Re: [PATCH 2/2] Revert "mm, thp: restore node-local hugepage allocations"

From: Andrew Morton
Date: Thu May 23 2019 - 21:00:36 EST


On Mon, 20 May 2019 10:54:16 -0700 (PDT) David Rientjes <rientjes@xxxxxxxxxx> wrote:

> We are going in circles, *yes* there is a problem for potential swap
> storms today because of the poor interaction between memory compaction and
> directed reclaim but this is a result of a poor API that does not allow
> userspace to specify that its workload really will span multiple sockets
> so faulting remotely is the best course of action. The fix is not to
> cause regressions for others who have implemented a userspace stack that
> is based on the past 3+ years of long standing behavior or for specialized
> workloads where it is known that it spans multiple sockets so we want some
> kind of different behavior.
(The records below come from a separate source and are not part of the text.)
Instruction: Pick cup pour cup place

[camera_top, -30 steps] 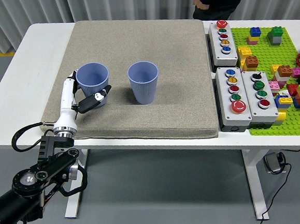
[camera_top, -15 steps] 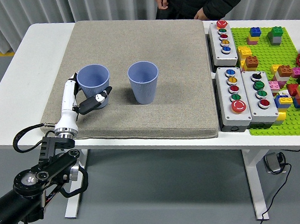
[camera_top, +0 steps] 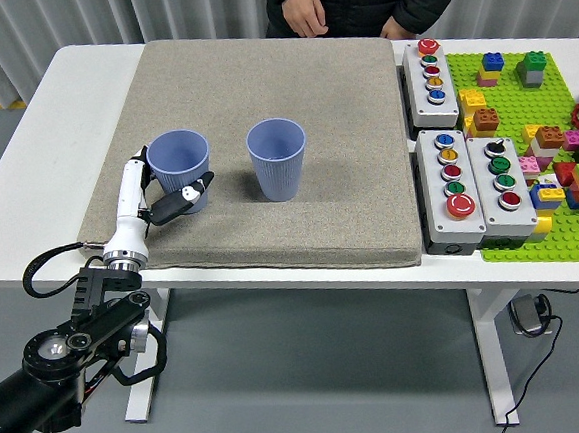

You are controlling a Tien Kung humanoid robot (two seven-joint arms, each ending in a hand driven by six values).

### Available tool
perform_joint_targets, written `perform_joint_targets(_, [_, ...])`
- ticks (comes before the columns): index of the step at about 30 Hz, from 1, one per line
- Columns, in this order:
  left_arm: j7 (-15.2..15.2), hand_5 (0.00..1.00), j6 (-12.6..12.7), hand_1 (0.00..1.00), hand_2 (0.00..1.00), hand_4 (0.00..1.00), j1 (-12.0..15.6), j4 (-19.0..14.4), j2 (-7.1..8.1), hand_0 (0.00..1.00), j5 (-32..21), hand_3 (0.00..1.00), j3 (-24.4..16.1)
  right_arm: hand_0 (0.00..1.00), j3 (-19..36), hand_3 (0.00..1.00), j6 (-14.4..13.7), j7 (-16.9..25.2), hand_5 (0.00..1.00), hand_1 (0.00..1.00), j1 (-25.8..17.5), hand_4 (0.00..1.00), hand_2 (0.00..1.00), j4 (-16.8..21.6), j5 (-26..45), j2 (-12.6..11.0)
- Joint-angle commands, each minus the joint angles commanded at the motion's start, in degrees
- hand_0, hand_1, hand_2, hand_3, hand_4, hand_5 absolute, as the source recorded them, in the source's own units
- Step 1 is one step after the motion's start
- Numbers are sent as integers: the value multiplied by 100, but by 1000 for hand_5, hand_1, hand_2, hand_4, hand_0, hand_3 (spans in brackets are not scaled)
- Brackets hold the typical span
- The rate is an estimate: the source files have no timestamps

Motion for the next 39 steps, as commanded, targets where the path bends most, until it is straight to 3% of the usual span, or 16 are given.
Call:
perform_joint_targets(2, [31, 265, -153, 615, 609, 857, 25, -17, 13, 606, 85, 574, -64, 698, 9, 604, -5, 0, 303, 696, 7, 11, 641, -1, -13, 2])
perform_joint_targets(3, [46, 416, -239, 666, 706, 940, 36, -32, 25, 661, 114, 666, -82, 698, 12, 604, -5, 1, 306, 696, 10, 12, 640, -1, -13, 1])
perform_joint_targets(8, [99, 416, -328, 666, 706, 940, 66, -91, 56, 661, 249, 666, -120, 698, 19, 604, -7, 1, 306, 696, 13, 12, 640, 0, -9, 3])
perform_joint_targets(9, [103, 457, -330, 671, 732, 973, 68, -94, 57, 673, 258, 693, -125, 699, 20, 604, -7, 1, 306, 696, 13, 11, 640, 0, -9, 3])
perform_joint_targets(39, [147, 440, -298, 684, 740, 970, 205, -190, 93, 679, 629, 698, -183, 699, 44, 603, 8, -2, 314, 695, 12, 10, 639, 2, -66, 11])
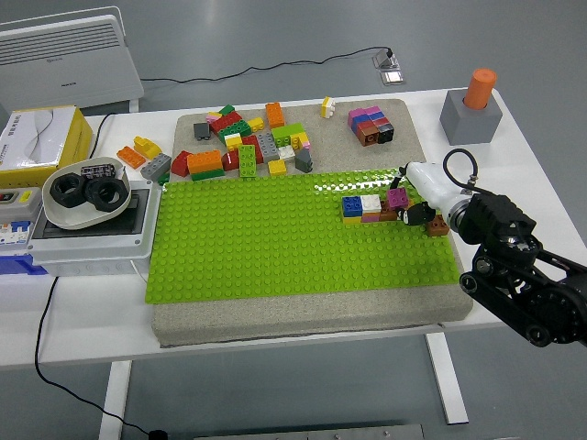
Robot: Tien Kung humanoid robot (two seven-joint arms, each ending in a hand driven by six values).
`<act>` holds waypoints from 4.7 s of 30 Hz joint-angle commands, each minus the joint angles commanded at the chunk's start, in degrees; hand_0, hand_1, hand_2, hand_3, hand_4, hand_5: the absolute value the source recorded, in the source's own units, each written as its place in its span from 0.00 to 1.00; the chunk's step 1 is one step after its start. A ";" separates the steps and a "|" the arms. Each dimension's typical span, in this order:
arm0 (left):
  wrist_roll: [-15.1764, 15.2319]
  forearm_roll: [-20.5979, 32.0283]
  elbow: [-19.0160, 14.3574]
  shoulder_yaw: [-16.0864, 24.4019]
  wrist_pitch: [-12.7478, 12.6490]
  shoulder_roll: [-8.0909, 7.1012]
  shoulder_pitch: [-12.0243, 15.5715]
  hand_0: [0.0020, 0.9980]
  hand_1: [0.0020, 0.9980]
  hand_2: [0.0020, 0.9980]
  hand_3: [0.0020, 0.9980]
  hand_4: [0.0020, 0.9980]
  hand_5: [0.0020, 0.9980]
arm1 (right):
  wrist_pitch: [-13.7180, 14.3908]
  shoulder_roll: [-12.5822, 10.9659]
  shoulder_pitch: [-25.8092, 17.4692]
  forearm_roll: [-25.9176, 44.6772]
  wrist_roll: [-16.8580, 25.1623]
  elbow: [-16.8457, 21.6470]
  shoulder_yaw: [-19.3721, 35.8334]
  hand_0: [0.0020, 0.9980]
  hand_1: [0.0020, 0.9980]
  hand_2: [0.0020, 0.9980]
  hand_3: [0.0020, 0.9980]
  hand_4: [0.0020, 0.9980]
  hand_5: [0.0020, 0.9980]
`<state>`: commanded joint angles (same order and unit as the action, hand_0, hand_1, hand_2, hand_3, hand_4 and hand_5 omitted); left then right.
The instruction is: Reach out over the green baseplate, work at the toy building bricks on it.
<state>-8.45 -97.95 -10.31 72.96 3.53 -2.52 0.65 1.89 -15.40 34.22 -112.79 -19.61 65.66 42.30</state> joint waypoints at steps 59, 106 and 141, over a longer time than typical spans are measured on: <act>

We need to provide a clear and stable API to
> define these terms for the page allocator that is independent of any
> global setting of thp enabled, defrag, zone_reclaim_mode, etc. It's
> workload dependent.

um, who is going to do this work?

Implementing a new API doesn't help existing userspace which is hurting
from the problem which this patch addresses.

It does appear to me that this patch does more good than harm for the
totality of kernel users, so I'm inclined to push it through and to try
to talk Linus out of reverting it again.